Nuami elaborates, “If you were to call your phone company – next-gen or otherwise – and told them that yesterday’s calls were pretty bad, I’d be shocked if most of the phone companies would even be able to look at those calls and say, ‘You’re right, yesterday 37 percent of your calls really didn’t meet our standard for the quality that we want to offer you, and as a result, we’re going to give you a rebate on yesterday’s calls.
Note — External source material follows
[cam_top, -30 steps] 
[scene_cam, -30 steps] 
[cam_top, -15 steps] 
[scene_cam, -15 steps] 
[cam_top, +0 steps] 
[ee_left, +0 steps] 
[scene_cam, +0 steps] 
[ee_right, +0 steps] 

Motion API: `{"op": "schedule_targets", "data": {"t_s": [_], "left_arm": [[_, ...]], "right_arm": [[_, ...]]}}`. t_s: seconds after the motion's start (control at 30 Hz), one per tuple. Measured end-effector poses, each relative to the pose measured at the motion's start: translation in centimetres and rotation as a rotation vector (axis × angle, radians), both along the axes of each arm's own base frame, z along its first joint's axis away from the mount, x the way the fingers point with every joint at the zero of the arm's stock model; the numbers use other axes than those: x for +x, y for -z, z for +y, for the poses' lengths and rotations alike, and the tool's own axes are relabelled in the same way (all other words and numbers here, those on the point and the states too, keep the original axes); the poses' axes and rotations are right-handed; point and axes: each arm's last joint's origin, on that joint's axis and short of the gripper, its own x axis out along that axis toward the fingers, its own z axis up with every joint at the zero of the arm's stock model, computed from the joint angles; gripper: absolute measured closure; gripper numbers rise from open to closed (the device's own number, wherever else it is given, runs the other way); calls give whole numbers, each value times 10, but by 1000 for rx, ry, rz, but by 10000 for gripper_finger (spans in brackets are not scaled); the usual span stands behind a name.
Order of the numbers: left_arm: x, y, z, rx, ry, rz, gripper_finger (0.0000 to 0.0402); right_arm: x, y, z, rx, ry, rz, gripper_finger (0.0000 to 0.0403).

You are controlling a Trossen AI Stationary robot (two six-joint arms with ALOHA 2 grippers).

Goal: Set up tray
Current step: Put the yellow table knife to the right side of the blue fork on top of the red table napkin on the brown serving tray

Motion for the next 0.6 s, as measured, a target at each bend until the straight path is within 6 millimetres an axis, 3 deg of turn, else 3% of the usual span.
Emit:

And we believe that, whatever the problem was, we’ve fixed the network and it won’t happen today’. I don’t know of a single carrier that offers that kind of service. But that’s really what a proactive approach is all about; that the carrier should be able to look at your traffic from yesterday and say, ‘You’re correct, it’s bad. You just called us, but I already have the stats in front of me.’ And that’s our approach to testing. We look at all the traffic and we do the analysis on all the calls, and we do it all day, every day. All the data goes into a database, and the stats are there for the customer as they need it. The information could be as simple as ‘Was the call of good quality or not?’ or it could be the entire capture for the call that can be sent to Engineering or equipment vendors to diagnose.”